● Your instructions: Copy every line of the data in which the word "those" occurs.

● Material for this task:

=== Begin Enclosure ===

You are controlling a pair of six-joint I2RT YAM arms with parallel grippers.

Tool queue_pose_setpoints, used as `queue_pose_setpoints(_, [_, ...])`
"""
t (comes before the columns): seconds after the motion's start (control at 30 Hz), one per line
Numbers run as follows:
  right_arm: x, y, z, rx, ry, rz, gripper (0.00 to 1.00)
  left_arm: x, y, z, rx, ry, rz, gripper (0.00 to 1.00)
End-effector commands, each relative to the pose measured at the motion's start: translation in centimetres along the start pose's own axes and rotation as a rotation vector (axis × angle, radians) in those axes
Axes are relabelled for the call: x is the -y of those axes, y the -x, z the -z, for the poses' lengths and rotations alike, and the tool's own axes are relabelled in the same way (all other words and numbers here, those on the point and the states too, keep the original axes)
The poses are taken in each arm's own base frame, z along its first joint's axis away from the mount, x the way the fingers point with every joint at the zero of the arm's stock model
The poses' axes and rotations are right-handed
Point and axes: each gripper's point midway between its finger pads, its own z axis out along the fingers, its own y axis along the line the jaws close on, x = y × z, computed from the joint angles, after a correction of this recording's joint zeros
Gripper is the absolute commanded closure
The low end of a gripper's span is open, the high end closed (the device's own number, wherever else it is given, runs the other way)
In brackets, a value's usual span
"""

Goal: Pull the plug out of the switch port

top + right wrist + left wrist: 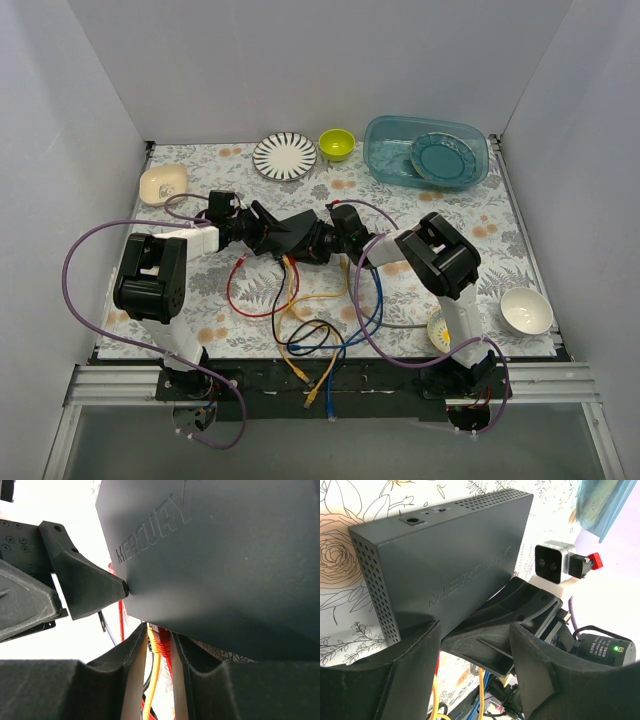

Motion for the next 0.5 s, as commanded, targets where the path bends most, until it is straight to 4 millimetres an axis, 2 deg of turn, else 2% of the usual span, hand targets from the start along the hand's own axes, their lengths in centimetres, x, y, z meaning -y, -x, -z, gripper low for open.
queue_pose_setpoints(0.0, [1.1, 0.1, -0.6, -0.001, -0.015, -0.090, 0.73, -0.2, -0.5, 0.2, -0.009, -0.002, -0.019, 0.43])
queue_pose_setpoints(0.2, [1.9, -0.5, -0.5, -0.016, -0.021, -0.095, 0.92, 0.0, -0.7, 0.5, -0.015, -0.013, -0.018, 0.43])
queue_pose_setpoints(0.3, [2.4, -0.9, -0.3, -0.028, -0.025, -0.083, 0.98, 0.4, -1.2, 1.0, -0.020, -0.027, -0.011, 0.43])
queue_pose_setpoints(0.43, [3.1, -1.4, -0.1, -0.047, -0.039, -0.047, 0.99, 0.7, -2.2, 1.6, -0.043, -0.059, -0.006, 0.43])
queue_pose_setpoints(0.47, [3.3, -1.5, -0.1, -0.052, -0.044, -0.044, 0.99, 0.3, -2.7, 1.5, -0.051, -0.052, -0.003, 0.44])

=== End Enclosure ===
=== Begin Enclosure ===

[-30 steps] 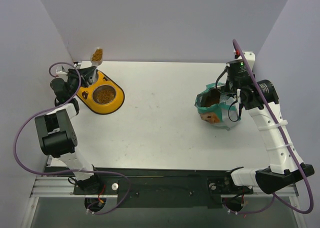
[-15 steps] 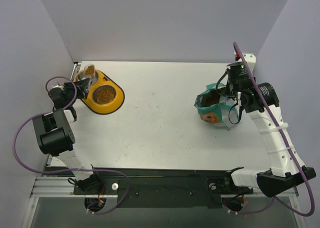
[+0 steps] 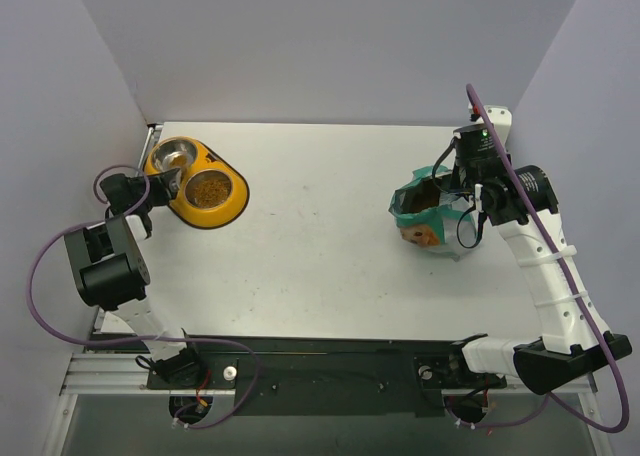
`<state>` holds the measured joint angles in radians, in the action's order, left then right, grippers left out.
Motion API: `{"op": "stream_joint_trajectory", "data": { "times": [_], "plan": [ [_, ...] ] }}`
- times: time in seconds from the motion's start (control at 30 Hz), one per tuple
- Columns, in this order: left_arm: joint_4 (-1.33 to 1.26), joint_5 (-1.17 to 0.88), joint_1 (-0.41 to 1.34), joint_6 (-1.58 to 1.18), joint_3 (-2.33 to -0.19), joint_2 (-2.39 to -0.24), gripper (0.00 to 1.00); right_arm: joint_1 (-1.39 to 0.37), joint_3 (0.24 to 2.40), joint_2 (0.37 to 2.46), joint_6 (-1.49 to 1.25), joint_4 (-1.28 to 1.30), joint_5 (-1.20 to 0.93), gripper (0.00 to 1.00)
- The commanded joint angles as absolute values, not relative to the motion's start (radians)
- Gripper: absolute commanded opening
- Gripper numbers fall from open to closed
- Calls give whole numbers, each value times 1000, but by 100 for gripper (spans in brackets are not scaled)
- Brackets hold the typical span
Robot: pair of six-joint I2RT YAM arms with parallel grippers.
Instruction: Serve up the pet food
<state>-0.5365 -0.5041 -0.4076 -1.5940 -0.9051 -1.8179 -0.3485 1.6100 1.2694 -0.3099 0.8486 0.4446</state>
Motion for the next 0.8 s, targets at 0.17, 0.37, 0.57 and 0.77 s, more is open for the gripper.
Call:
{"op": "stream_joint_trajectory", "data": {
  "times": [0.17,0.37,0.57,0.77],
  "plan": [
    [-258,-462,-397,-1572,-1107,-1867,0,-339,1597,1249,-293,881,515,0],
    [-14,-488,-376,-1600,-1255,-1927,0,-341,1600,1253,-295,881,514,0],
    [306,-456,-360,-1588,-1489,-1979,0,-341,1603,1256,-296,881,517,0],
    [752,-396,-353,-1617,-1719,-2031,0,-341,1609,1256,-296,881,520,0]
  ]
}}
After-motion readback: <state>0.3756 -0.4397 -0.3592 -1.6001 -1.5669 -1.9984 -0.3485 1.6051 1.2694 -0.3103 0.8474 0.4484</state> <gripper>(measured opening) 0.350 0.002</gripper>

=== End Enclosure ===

● Task response:
End-effector commands, each relative to the pose measured at the motion's start: translation in centimetres along the start pose's own axes and rotation as a rotation vector (axis × angle, radians) in those axes
Axes are relabelled for the call: x is the -y of those axes, y the -x, z the -z, for the poses' lengths and rotations alike, and the tool's own axes are relabelled in the same way (all other words and numbers here, those on the point and the states too, keep the original axes)

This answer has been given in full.